▶ **AIM OF THE EXERCISE**: Within the data below, find the string "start" and return each line where it occurs.

▶ **INFORMATION SHOWN**:
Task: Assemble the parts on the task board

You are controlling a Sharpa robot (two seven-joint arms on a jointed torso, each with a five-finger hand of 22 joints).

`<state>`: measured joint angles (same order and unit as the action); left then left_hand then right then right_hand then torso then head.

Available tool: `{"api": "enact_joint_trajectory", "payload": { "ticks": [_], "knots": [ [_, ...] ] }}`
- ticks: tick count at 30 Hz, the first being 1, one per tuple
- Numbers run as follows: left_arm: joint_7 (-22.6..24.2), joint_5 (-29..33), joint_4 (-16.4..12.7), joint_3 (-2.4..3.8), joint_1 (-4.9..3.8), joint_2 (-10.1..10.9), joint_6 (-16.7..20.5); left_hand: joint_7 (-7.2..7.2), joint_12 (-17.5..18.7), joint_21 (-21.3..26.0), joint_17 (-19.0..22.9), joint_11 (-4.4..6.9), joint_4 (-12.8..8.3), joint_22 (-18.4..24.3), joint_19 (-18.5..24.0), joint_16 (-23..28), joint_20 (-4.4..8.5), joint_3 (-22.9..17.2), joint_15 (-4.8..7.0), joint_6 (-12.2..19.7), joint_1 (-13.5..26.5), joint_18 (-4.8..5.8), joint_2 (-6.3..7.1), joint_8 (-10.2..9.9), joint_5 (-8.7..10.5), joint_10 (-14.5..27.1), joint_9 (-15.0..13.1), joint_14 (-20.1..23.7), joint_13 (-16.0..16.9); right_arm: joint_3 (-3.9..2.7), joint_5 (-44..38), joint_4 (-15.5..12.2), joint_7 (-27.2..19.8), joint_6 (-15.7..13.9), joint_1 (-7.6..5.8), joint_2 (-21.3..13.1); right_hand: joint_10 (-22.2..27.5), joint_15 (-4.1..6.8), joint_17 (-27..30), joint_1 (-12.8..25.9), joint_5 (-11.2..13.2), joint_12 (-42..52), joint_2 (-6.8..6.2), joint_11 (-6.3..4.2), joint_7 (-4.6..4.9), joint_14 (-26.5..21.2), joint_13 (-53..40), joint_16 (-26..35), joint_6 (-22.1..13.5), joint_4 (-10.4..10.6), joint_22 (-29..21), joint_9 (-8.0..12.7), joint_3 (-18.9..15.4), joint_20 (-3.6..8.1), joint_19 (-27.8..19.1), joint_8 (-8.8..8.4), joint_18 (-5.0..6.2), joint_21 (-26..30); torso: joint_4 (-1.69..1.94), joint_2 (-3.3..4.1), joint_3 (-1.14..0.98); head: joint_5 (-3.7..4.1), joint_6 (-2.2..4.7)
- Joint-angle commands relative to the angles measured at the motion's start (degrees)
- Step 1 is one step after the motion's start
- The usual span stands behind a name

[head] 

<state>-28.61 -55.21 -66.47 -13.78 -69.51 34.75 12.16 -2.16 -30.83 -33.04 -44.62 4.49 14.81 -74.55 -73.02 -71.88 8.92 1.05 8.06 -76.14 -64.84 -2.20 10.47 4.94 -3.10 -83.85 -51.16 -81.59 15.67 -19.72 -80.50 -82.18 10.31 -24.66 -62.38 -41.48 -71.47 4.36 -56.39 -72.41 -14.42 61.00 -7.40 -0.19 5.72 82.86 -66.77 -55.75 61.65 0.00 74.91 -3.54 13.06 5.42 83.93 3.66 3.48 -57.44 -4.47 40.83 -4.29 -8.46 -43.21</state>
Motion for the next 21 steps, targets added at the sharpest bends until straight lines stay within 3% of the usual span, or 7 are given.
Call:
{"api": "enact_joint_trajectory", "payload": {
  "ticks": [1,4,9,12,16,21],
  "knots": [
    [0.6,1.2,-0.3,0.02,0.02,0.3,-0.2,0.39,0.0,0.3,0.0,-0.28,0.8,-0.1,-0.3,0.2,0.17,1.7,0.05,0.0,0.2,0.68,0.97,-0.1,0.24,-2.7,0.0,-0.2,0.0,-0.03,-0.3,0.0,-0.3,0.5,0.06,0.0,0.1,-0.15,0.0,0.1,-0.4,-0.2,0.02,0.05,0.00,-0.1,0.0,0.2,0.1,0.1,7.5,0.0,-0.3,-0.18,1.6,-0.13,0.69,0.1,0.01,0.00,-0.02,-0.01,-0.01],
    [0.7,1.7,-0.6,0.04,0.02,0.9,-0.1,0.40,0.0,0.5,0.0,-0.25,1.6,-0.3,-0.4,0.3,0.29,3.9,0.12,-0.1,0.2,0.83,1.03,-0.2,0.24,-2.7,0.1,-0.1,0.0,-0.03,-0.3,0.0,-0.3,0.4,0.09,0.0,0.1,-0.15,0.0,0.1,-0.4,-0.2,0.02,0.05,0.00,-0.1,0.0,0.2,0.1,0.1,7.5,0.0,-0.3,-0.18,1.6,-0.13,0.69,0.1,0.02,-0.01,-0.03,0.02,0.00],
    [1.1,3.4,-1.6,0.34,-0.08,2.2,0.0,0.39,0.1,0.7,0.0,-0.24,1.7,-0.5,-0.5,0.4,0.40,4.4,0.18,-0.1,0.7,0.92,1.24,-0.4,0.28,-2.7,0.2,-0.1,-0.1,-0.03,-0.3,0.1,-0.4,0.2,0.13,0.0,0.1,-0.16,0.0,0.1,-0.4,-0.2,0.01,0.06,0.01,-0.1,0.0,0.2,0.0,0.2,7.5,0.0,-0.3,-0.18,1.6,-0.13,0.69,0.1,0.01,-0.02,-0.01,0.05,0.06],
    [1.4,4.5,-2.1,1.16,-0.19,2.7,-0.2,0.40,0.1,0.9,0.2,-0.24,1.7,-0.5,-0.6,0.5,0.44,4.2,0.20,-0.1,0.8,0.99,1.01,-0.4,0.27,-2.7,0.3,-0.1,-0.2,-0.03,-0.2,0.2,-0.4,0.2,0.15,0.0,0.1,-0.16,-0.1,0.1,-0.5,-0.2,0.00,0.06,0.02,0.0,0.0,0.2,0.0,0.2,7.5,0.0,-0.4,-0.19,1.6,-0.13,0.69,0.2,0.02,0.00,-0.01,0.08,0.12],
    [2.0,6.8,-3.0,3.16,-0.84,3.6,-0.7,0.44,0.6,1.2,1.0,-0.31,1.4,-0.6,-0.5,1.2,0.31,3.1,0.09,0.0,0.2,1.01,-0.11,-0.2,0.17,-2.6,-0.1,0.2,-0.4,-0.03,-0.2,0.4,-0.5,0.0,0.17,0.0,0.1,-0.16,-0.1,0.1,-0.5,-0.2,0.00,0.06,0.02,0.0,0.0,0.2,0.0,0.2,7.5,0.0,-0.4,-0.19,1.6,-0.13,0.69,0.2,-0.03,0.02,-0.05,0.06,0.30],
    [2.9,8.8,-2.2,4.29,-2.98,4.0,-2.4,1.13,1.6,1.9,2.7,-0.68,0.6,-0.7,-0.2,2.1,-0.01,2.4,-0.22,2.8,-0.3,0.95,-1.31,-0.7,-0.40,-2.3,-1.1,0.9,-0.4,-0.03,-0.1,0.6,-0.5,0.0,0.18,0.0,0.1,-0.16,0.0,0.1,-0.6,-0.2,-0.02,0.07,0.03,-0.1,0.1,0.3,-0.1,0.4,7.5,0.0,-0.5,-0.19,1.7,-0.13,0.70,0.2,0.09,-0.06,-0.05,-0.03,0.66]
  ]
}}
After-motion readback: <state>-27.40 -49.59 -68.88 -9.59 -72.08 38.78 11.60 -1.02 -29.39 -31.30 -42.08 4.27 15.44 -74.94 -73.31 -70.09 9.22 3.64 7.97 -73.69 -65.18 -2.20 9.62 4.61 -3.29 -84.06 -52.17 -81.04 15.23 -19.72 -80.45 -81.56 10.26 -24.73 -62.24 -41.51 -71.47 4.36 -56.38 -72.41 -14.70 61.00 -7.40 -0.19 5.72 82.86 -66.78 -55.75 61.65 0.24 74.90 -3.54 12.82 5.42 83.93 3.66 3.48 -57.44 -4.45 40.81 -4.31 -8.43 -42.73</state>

▶ **SOLVED EXERCISE**:
- Joint-angle commands relative to the angles measured at the motion's start (degrees)
- Step 1 is one step after the motion's start

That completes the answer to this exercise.